Data items:

────────────────

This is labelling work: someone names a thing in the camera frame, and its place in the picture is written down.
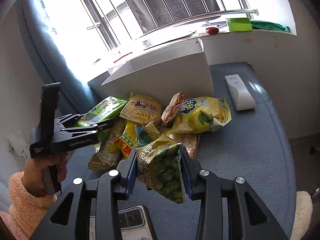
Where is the green seaweed snack bag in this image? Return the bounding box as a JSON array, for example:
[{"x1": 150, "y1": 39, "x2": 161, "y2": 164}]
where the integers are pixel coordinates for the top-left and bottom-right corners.
[{"x1": 74, "y1": 96, "x2": 128, "y2": 127}]

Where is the yellow round cracker bag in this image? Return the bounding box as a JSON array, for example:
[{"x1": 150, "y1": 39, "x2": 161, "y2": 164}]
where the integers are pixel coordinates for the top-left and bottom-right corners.
[{"x1": 119, "y1": 93, "x2": 162, "y2": 125}]

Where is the green plastic bag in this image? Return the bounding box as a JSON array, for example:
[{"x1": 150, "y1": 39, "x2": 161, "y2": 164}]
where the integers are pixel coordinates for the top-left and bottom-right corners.
[{"x1": 251, "y1": 20, "x2": 291, "y2": 33}]

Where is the red round object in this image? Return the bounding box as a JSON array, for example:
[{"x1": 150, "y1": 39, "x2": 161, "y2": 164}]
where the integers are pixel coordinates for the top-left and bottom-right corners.
[{"x1": 206, "y1": 27, "x2": 219, "y2": 35}]

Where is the green pea snack bag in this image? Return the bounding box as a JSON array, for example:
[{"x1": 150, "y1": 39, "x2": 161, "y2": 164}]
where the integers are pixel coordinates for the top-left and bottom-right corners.
[{"x1": 136, "y1": 134, "x2": 185, "y2": 204}]

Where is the yellow lemon chip bag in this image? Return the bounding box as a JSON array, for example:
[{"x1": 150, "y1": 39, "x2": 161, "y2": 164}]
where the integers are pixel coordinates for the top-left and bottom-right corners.
[{"x1": 170, "y1": 96, "x2": 232, "y2": 134}]

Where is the rice cracker clear bag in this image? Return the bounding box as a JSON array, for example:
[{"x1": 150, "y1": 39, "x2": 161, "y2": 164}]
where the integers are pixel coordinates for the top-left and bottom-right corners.
[{"x1": 169, "y1": 133, "x2": 201, "y2": 159}]

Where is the steel window rail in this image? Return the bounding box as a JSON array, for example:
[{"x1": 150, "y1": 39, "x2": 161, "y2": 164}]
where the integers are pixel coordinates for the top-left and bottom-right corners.
[{"x1": 140, "y1": 9, "x2": 259, "y2": 40}]

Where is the white remote control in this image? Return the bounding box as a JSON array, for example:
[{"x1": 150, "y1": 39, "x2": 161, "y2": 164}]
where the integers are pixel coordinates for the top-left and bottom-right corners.
[{"x1": 225, "y1": 74, "x2": 256, "y2": 111}]

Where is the red bead string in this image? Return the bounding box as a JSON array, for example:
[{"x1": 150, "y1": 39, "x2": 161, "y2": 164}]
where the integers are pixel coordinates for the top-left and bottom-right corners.
[{"x1": 113, "y1": 51, "x2": 133, "y2": 64}]

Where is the white storage box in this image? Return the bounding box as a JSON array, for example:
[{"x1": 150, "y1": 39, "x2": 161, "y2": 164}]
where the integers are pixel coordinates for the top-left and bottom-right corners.
[{"x1": 101, "y1": 38, "x2": 214, "y2": 107}]

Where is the white red small packet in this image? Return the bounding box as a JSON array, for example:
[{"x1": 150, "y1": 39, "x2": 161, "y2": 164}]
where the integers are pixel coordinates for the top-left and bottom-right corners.
[{"x1": 161, "y1": 92, "x2": 184, "y2": 124}]

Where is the left hand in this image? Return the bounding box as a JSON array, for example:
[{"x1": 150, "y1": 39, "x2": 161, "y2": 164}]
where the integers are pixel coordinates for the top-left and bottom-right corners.
[{"x1": 22, "y1": 152, "x2": 69, "y2": 197}]

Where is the smartphone with cartoon case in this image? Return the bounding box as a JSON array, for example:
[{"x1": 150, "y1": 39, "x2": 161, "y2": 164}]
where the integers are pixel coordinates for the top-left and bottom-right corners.
[{"x1": 118, "y1": 205, "x2": 157, "y2": 240}]

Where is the yellow red snack pouch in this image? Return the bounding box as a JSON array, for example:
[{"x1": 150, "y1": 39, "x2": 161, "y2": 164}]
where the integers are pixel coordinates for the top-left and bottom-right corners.
[{"x1": 107, "y1": 118, "x2": 137, "y2": 159}]

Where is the green plastic box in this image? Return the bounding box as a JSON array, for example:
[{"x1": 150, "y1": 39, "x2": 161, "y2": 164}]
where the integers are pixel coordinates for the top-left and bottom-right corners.
[{"x1": 226, "y1": 17, "x2": 253, "y2": 32}]

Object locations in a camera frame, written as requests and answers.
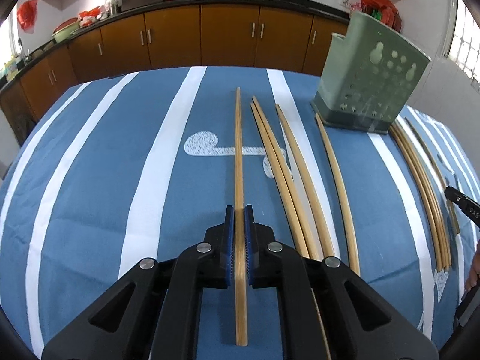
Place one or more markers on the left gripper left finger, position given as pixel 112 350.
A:
pixel 153 310

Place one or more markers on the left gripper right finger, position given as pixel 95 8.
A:
pixel 326 310

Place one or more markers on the brown lower kitchen cabinets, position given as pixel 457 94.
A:
pixel 213 34

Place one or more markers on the person's right hand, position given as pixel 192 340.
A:
pixel 474 272

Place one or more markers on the blue white striped tablecloth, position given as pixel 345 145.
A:
pixel 141 165

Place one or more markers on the green perforated utensil holder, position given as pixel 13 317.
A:
pixel 368 77

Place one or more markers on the red bags and bottles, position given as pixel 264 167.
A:
pixel 383 10

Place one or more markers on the green basin with red lid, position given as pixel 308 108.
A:
pixel 65 30

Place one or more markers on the red plastic bag on wall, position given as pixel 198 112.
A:
pixel 27 15

────────────────

Verbatim repeat, images removed: give each entry again exactly as it reads.

This is labelling work: someone names a thing in the camera frame, and its place in the picture is written down.
Where is the green seaweed snack bag in this image? Return the bounding box as a JSON array, for example:
[{"x1": 150, "y1": 39, "x2": 161, "y2": 164}]
where the integers are pixel coordinates for the top-left and bottom-right corners.
[{"x1": 74, "y1": 96, "x2": 128, "y2": 127}]

Where is the yellow round cracker bag in this image? Return the bounding box as a JSON array, for example:
[{"x1": 150, "y1": 39, "x2": 161, "y2": 164}]
where the integers are pixel coordinates for the top-left and bottom-right corners.
[{"x1": 119, "y1": 93, "x2": 162, "y2": 125}]

Where is the green plastic bag in this image? Return the bounding box as a JSON array, for example:
[{"x1": 150, "y1": 39, "x2": 161, "y2": 164}]
where the integers are pixel coordinates for the top-left and bottom-right corners.
[{"x1": 251, "y1": 20, "x2": 291, "y2": 33}]

Where is the red round object in this image? Return the bounding box as a JSON array, for example:
[{"x1": 150, "y1": 39, "x2": 161, "y2": 164}]
where the integers are pixel coordinates for the top-left and bottom-right corners.
[{"x1": 206, "y1": 27, "x2": 219, "y2": 35}]

Where is the green pea snack bag in this image? Return the bounding box as a JSON array, for example:
[{"x1": 150, "y1": 39, "x2": 161, "y2": 164}]
where the integers are pixel coordinates for the top-left and bottom-right corners.
[{"x1": 136, "y1": 134, "x2": 185, "y2": 204}]

Where is the yellow lemon chip bag in this image? Return the bounding box as a JSON array, for example:
[{"x1": 150, "y1": 39, "x2": 161, "y2": 164}]
where the integers are pixel coordinates for the top-left and bottom-right corners.
[{"x1": 170, "y1": 96, "x2": 232, "y2": 134}]

Where is the rice cracker clear bag in this image? Return the bounding box as a JSON array, for example:
[{"x1": 150, "y1": 39, "x2": 161, "y2": 164}]
where the integers are pixel coordinates for the top-left and bottom-right corners.
[{"x1": 169, "y1": 133, "x2": 201, "y2": 159}]

Where is the steel window rail in this image? Return the bounding box as a JSON array, for example:
[{"x1": 150, "y1": 39, "x2": 161, "y2": 164}]
where the integers are pixel coordinates for the top-left and bottom-right corners.
[{"x1": 140, "y1": 9, "x2": 259, "y2": 40}]

Where is the white remote control in this image? Return the bounding box as a JSON array, for example:
[{"x1": 150, "y1": 39, "x2": 161, "y2": 164}]
where the integers are pixel coordinates for the top-left and bottom-right corners.
[{"x1": 225, "y1": 74, "x2": 256, "y2": 111}]

Where is the red bead string in this image? Return the bounding box as a JSON array, for example:
[{"x1": 150, "y1": 39, "x2": 161, "y2": 164}]
where the integers are pixel coordinates for the top-left and bottom-right corners.
[{"x1": 113, "y1": 51, "x2": 133, "y2": 64}]

Where is the white storage box in this image? Return the bounding box as a JSON array, for example:
[{"x1": 150, "y1": 39, "x2": 161, "y2": 164}]
where the integers are pixel coordinates for the top-left and bottom-right corners.
[{"x1": 101, "y1": 38, "x2": 214, "y2": 107}]

Where is the white red small packet in this image? Return the bounding box as a JSON array, for example:
[{"x1": 150, "y1": 39, "x2": 161, "y2": 164}]
where the integers are pixel coordinates for the top-left and bottom-right corners.
[{"x1": 161, "y1": 92, "x2": 184, "y2": 124}]

Where is the left hand in this image? Return the bounding box as a JSON array, for example:
[{"x1": 150, "y1": 39, "x2": 161, "y2": 164}]
where the integers are pixel coordinates for the top-left and bottom-right corners.
[{"x1": 22, "y1": 152, "x2": 69, "y2": 197}]

Where is the smartphone with cartoon case in this image? Return the bounding box as a JSON array, for example:
[{"x1": 150, "y1": 39, "x2": 161, "y2": 164}]
where the integers are pixel coordinates for the top-left and bottom-right corners.
[{"x1": 118, "y1": 205, "x2": 157, "y2": 240}]

Where is the yellow red snack pouch in this image? Return the bounding box as a JSON array, for example:
[{"x1": 150, "y1": 39, "x2": 161, "y2": 164}]
where the integers are pixel coordinates for the top-left and bottom-right corners.
[{"x1": 107, "y1": 118, "x2": 137, "y2": 159}]

Where is the green plastic box in this image? Return the bounding box as a JSON array, for example:
[{"x1": 150, "y1": 39, "x2": 161, "y2": 164}]
where the integers are pixel coordinates for the top-left and bottom-right corners.
[{"x1": 226, "y1": 17, "x2": 253, "y2": 32}]

Object locations in a camera frame, written as requests and answers.
Place one or more markers on the left gripper left finger, position given as pixel 112 350.
A:
pixel 153 310

Place one or more markers on the left gripper right finger, position given as pixel 95 8.
A:
pixel 326 310

Place one or more markers on the brown lower kitchen cabinets, position given as pixel 457 94.
A:
pixel 213 34

Place one or more markers on the person's right hand, position given as pixel 192 340.
A:
pixel 474 272

Place one or more markers on the blue white striped tablecloth, position given as pixel 345 145.
A:
pixel 141 165

Place one or more markers on the green perforated utensil holder, position given as pixel 13 317.
A:
pixel 368 77

Place one or more markers on the red bags and bottles, position given as pixel 264 167.
A:
pixel 383 10

Place one or more markers on the green basin with red lid, position given as pixel 308 108.
A:
pixel 65 30

Place one or more markers on the red plastic bag on wall, position given as pixel 198 112.
A:
pixel 27 15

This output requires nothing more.